Each line of the listing below must be retyped as given.
+-------+
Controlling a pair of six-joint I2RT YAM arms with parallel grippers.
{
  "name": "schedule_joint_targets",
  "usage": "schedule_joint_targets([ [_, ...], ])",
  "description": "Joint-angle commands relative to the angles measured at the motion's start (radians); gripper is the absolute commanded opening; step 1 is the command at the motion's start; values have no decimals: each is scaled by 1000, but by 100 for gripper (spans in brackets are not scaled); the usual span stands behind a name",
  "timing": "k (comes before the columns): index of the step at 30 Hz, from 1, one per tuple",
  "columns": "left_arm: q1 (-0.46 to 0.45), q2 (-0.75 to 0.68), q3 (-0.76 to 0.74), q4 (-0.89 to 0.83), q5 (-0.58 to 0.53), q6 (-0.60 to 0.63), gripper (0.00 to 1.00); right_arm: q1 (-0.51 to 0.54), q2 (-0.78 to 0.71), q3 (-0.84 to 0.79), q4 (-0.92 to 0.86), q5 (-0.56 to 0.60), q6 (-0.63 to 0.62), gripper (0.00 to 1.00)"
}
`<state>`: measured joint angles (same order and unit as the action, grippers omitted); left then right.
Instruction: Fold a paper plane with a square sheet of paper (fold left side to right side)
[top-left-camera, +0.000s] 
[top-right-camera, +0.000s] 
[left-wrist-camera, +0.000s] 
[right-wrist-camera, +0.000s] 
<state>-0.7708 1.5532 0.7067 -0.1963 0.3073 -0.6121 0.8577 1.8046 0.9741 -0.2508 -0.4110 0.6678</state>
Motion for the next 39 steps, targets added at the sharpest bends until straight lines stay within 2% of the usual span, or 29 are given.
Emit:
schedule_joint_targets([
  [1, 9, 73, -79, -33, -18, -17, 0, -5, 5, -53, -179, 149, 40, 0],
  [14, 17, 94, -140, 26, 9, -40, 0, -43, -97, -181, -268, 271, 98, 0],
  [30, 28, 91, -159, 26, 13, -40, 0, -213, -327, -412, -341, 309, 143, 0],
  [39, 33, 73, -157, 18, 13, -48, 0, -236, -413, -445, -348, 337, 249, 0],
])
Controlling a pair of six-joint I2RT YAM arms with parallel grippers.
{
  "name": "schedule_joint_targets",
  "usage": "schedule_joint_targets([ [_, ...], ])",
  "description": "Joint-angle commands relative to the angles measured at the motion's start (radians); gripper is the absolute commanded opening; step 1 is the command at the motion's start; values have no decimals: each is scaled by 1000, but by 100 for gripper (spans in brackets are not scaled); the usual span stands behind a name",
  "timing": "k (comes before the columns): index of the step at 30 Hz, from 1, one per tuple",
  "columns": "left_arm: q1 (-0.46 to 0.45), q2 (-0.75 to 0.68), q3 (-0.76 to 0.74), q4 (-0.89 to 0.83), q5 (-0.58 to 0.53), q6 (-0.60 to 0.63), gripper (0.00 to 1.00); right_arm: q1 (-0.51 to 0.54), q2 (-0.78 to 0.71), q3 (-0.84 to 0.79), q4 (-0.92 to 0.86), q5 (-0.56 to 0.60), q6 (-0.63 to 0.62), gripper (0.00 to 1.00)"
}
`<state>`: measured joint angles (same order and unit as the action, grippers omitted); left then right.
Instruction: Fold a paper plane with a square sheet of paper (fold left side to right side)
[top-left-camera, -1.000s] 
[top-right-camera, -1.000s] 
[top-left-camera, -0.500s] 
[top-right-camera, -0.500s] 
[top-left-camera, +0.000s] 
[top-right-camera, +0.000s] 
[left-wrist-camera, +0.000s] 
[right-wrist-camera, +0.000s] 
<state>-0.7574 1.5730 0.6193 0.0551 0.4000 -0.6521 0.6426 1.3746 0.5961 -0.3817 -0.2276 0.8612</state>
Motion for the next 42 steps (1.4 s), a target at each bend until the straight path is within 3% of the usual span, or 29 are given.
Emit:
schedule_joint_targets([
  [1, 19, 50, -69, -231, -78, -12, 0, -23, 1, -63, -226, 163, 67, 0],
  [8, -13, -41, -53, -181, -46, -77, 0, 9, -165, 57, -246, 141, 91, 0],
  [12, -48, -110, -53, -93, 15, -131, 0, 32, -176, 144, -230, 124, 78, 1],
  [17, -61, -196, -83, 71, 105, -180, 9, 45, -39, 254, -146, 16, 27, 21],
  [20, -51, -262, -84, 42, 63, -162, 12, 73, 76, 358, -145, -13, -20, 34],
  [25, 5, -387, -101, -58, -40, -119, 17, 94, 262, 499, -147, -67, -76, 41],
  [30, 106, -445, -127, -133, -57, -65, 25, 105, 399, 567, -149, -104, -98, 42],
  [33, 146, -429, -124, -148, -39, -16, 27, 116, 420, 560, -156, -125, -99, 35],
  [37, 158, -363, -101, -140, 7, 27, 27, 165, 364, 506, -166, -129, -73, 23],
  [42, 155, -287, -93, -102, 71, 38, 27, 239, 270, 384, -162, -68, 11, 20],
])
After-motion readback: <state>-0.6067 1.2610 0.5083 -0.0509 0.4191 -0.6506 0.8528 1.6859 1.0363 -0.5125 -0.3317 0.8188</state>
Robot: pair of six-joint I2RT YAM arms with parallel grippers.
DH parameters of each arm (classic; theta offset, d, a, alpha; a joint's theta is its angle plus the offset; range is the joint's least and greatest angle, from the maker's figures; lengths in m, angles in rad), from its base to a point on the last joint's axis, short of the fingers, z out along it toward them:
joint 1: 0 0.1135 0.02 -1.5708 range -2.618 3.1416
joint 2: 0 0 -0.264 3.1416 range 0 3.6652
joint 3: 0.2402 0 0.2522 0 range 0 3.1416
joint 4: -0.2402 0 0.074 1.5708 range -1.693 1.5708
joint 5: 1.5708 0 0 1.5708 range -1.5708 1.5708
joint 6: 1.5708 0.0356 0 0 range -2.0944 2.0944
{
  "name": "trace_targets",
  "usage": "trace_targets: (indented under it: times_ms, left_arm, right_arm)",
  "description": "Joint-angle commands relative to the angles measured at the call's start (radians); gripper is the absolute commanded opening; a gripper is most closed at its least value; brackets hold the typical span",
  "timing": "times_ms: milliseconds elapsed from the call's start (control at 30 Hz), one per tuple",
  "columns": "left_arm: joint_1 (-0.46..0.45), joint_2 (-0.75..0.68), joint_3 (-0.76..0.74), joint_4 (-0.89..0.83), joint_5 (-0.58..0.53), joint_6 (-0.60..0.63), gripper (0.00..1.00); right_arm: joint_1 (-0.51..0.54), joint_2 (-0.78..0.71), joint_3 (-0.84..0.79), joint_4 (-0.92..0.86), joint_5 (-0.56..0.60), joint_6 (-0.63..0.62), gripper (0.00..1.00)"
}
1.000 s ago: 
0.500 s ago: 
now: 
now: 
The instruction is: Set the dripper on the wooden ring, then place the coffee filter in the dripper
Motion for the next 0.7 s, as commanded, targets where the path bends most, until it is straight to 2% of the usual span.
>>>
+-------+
> **Answer section**:
Controlling a pair of six-joint I2RT YAM arms with parallel grippers.
{
  "name": "schedule_joint_targets",
  "usage": "schedule_joint_targets([ [_, ...], ])",
  "description": "Joint-angle commands relative to the angles measured at the motion's start (radians); gripper is the absolute commanded opening; step 1 is the command at the motion's start; values have no decimals: each is scaled by 1000, but by 100 for gripper (spans in brackets are not scaled); the usual span stands behind a name",
  "timing": "k (comes before the columns): index of the step at 30 Hz, from 1, one per tuple",
  "columns": "left_arm: q1 (-0.46 to 0.45), q2 (-0.75 to 0.68), q3 (-0.76 to 0.74), q4 (-0.89 to 0.83), q5 (-0.58 to 0.53), q6 (-0.60 to 0.63), gripper (0.00 to 1.00); right_arm: q1 (-0.51 to 0.54), q2 (-0.78 to 0.71), q3 (-0.84 to 0.79), q4 (-0.92 to 0.86), q5 (-0.56 to 0.60), q6 (-0.63 to 0.62), gripper (0.00 to 1.00)"
}
`<state>`: measured joint angles (same order and unit as the action, grippers omitted); left then right.
Instruction: Fold a paper plane with a square sheet of paper (fold left side to right side)
[top-left-camera, +0.000s] 
[top-right-camera, +0.000s] 
[left-wrist-camera, +0.000s] 
[right-wrist-camera, +0.000s] 
<state>-0.7708 1.5532 0.7067 -0.1963 0.3073 -0.6121 0.8577 1.8046 0.9741 -0.2508 -0.4110 0.6678</state>
Motion for the next 39 steps, targets added at the sharpest bends until straight lines stay within 2% of the usual span, or 29 are given.
Emit:
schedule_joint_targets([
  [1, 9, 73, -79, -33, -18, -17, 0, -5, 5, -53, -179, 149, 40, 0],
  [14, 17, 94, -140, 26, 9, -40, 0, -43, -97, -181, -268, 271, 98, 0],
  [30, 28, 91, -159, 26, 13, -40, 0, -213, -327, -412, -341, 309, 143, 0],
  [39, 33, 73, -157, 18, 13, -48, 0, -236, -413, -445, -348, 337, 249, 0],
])
Controlling a pair of six-joint I2RT YAM arms with parallel grippers.
{
  "name": "schedule_joint_targets",
  "usage": "schedule_joint_targets([ [_, ...], ])",
  "description": "Joint-angle commands relative to the angles measured at the motion's start (radians); gripper is the absolute commanded opening; step 1 is the command at the motion's start; values have no decimals: each is scaled by 1000, but by 100 for gripper (spans in brackets are not scaled); the usual span stands behind a name",
  "timing": "k (comes before the columns): index of the step at 30 Hz, from 1, one per tuple",
  "columns": "left_arm: q1 (-0.46 to 0.45), q2 (-0.75 to 0.68), q3 (-0.76 to 0.74), q4 (-0.89 to 0.83), q5 (-0.58 to 0.53), q6 (-0.60 to 0.63), gripper (0.00 to 1.00); right_arm: q1 (-0.51 to 0.54), q2 (-0.78 to 0.71), q3 (-0.84 to 0.79), q4 (-0.92 to 0.86), q5 (-0.56 to 0.60), q6 (-0.63 to 0.62), gripper (0.00 to 1.00)"
}
`<state>`: measured joint angles (same order and unit as the action, grippers omitted); left then right.
Instruction: Fold a paper plane with a square sheet of paper (fold left side to right side)
[top-left-camera, -1.000s] 
[top-right-camera, -1.000s] 
[top-left-camera, -0.500s] 
[top-right-camera, -0.500s] 
[top-left-camera, +0.000s] 
[top-right-camera, +0.000s] 
[left-wrist-camera, +0.000s] 
[right-wrist-camera, +0.000s] 
<state>-0.7574 1.5730 0.6193 0.0551 0.4000 -0.6521 0.6426 1.3746 0.5961 -0.3817 -0.2276 0.8612</state>
Motion for the next 42 steps (1.4 s), a target at each bend until the straight path is within 3% of the usual span, or 29 are given.
Emit:
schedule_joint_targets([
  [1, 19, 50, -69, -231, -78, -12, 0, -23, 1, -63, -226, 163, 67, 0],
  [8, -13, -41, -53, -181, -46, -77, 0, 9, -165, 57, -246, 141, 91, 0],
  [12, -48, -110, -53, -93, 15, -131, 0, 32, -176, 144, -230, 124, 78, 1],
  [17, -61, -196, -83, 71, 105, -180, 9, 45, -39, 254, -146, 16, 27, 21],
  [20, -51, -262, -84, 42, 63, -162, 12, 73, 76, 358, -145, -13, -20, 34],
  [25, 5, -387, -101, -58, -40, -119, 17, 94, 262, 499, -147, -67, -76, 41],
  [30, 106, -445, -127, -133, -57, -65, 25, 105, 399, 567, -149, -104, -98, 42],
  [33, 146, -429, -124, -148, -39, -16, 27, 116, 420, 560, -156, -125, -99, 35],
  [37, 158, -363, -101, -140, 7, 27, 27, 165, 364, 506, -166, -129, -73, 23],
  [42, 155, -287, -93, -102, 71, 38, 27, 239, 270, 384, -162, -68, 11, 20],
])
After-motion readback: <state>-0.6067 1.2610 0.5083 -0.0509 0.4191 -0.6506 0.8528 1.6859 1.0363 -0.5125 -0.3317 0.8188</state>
Robot: pair of six-joint I2RT YAM arms with parallel grippers.
DH parameters of each arm (classic; theta offset, d, a, alpha; a joint's theta is its angle plus the offset; range is the joint's least and greatest angle, from the maker's figures; lengths in m, angles in rad), from its base to a point on the last joint's axis, short of the fingers, z out along it toward them:
joint 1: 0 0.1135 0.02 -1.5708 range -2.618 3.1416
joint 2: 0 0 -0.264 3.1416 range 0 3.6652
joint 3: 0.2402 0 0.2522 0 range 0 3.1416
joint 4: -0.2402 0 0.074 1.5708 range -1.693 1.5708
joint 5: 1.5708 0 0 1.5708 range -1.5708 1.5708
joint 6: 1.5708 0.0356 0 0 range -2.0944 2.0944
{
  "name": "trace_targets",
  "usage": "trace_targets: (indented under it: times_ms, left_arm, right_arm)",
  "description": "Joint-angle commands relative to the angles measured at the call's start (radians); gripper is the absolute commanded opening; a gripper is most closed at its least value; brackets hold the typical span",
  "timing": "times_ms: milliseconds elapsed from the call's start (control at 30 Hz), one per tuple",
  "columns": "left_arm: joint_1 (-0.46..0.45), joint_2 (-0.75..0.68), joint_3 (-0.76..0.74), joint_4 (-0.89..0.83), joint_5 (-0.58..0.53), joint_6 (-0.60..0.63), gripper (0.00..1.00); right_arm: joint_1 (-0.51..0.54), joint_2 (-0.78..0.71), joint_3 (-0.84..0.79), joint_4 (-0.92..0.86), joint_5 (-0.56..0.60), joint_6 (-0.63..0.62), gripper (0.00..1.00)"
}
1.000 s ago: 
0.500 s ago: 
now: 
now: 
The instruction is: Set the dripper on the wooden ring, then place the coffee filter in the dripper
Motion for the next 0.7 s, as commanded, targets where the path bends most, until it is straight to 2% of the usual span.
>>>

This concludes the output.